• **Source data**
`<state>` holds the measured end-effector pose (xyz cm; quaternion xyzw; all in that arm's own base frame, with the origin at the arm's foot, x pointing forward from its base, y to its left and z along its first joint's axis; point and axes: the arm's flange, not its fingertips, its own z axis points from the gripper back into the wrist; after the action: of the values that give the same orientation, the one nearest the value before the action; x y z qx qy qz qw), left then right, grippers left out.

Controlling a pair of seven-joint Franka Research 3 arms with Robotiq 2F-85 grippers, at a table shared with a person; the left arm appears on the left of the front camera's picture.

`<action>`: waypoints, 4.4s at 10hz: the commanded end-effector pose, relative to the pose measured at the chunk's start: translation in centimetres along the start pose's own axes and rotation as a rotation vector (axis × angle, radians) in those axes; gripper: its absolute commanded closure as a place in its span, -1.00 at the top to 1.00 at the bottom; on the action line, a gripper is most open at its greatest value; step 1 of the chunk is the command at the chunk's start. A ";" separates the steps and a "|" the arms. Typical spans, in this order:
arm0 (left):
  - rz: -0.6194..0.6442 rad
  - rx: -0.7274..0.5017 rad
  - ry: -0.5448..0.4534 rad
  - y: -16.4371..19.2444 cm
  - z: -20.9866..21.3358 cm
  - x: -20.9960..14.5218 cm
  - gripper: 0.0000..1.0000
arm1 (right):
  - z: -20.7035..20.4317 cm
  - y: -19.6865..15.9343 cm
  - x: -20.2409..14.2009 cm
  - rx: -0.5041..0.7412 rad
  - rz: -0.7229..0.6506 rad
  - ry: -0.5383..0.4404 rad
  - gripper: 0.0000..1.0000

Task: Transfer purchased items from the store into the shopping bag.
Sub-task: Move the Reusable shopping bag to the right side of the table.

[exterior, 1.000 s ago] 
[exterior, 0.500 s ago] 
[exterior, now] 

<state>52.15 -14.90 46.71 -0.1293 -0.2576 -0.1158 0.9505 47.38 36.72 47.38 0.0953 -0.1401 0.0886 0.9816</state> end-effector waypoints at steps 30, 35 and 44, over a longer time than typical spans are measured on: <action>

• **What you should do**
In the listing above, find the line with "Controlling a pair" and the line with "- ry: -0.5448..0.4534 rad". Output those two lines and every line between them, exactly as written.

• **Expected output**
Controlling a pair of seven-joint Franka Research 3 arms with Robotiq 2F-85 grippers, at a table shared with a person; the left arm appears on the left of the front camera's picture.

`<action>`: waypoints, 4.4s at 10hz: the commanded end-effector pose, relative to the pose measured at the chunk's start: translation in centimetres along the start pose's own axes and rotation as a rotation vector (axis × angle, radians) in those axes; gripper: its absolute commanded closure as a place in its span, -1.00 at the top to 1.00 at the bottom; on the action line, a gripper is most open at its greatest value; step 1 of the chunk is the command at the chunk's start. A ";" separates the steps and a "|" the arms. Typical spans, in this order:
arm0 (left):
  - rz: -0.6194..0.6442 rad
  - rx: -0.7274..0.5017 rad
  - ry: -0.5448..0.4534 rad

Here the work on this exercise is complete.